As I noted in comments on yesterday’s article about Nokia’s balancing act on the make-or-break margin, it’s become cool to bash Nokia these days, kicking a downed dog for offenses that are forgiven of other competitors. It started off warranted, because Nokia had indeed grown fat and complacent on steamrollered victory, but has now reached a point of pointlessness.
If the N8 had been an Apple product, there would have been some grousing over the omissions and silly stuff, and it would have stopped once the charismatic Steve Jobs convinced everyone that the emperor still had clothes. There would have been updates promised, and delivered. But that success at public relations magic is to Apple’s credit, even as I disagree with the common and disingenuous “you’re holding it wrong” aspects. It’s hard to argue against the results so aptly demonstrated in Apple’s rising profits.

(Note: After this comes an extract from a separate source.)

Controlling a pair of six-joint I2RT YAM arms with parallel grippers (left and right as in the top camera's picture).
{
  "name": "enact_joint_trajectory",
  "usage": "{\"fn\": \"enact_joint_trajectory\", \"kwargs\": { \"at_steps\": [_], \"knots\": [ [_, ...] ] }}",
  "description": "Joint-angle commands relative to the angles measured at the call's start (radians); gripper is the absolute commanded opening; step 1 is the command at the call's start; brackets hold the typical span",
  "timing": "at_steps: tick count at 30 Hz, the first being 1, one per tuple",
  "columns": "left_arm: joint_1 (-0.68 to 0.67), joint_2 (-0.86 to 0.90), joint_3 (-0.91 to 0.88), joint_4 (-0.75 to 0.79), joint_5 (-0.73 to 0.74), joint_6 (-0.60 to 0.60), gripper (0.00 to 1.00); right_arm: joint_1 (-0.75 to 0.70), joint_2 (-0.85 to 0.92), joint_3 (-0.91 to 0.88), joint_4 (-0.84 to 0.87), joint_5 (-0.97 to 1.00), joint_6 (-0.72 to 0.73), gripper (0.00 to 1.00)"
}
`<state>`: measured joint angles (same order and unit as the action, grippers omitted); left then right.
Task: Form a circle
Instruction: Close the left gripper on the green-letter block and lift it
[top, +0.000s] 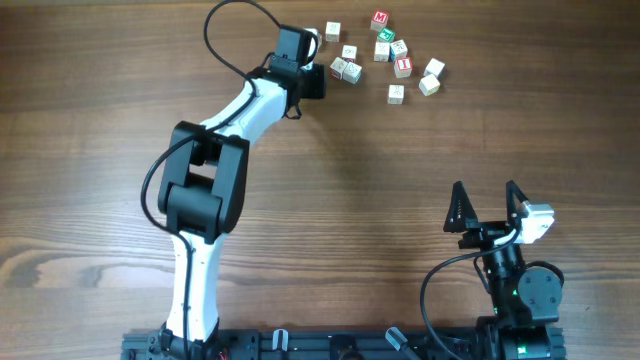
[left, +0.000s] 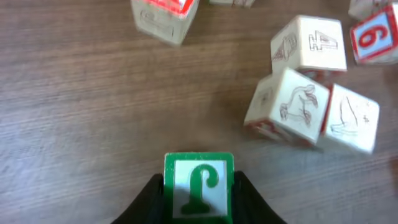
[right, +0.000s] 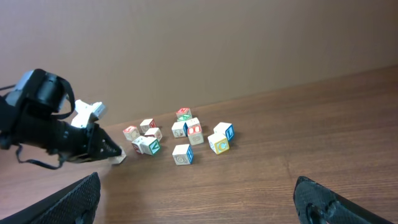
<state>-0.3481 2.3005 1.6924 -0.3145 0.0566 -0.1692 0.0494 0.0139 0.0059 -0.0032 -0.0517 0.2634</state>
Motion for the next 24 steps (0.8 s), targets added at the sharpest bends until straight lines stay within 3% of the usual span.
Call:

But Nokia doesn’t have Steve Jobs. They have Stephen Elop, who’s still struggling to master the gift of persuasive gab. When I drill down on Nokia’s troubles, I can’t help come away thinking that they really come down to a need for clear, strong leadership combined with a clear, compelling message. The UI and branding parts are starting to materialize… now if only the leadership can instill confidence in customers and stakeholders. The difference would have made the N8 a must-have device for 2011 rather than a phone we love in secret.